→ **Assigned task**: Search the material for the word "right" and report each line where it turns up.

→ **Supplied material**:
____________

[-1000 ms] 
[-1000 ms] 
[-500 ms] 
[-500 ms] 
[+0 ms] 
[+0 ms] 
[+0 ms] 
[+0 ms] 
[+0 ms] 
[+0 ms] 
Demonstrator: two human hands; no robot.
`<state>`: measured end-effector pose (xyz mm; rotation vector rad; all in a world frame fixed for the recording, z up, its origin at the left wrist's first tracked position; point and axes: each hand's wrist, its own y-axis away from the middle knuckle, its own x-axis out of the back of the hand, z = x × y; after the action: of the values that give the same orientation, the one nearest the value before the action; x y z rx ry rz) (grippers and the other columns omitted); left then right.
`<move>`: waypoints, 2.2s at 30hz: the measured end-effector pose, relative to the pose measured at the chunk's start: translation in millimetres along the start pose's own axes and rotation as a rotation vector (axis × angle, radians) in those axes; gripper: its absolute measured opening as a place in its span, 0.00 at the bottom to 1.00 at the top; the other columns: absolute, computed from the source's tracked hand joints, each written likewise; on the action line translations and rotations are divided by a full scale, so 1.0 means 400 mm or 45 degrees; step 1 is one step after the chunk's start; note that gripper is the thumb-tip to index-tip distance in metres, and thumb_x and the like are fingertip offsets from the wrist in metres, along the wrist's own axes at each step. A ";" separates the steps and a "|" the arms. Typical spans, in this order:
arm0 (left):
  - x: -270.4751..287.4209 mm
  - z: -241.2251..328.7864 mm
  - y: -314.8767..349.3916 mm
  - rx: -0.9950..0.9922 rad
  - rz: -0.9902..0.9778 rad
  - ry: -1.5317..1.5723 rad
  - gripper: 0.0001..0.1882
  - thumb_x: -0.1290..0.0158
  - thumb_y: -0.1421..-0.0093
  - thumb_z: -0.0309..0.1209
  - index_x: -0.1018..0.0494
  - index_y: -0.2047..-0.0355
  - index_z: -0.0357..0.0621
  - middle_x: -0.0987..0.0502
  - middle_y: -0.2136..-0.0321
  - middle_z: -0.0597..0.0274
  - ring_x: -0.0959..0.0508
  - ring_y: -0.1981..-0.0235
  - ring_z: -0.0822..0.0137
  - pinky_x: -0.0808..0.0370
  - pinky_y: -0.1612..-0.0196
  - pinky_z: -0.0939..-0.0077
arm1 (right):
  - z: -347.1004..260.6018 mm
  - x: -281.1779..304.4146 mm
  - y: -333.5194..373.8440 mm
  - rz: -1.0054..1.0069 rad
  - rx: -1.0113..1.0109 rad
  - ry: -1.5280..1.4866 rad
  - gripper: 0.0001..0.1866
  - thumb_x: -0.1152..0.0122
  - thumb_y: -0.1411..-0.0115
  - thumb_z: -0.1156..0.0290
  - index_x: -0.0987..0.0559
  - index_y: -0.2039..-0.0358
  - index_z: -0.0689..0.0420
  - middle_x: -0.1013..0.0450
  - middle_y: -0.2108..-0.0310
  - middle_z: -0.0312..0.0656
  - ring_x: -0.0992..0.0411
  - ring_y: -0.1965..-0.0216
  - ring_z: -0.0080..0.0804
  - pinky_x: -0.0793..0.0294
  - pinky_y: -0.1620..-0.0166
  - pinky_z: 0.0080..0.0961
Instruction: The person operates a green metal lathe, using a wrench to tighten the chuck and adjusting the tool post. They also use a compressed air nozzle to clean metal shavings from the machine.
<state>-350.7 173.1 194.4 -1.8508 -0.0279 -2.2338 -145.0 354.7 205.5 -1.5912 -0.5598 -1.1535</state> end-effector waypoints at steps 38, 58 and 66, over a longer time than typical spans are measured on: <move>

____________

→ **Output**:
`<state>`: measured end-effector pose (xyz mm; rotation vector rad; all in a world frame fixed for the recording, z up, its origin at the left wrist's first tracked position; point and axes: each hand's wrist, its own y-axis away from the middle knuckle, its own x-axis out of the back of the hand, z = x × y; after the action: of the values that give the same orientation, the one nearest the value before the action; x y z rx ry rz) (grippers and the other columns omitted); left then right.
arm1 (right):

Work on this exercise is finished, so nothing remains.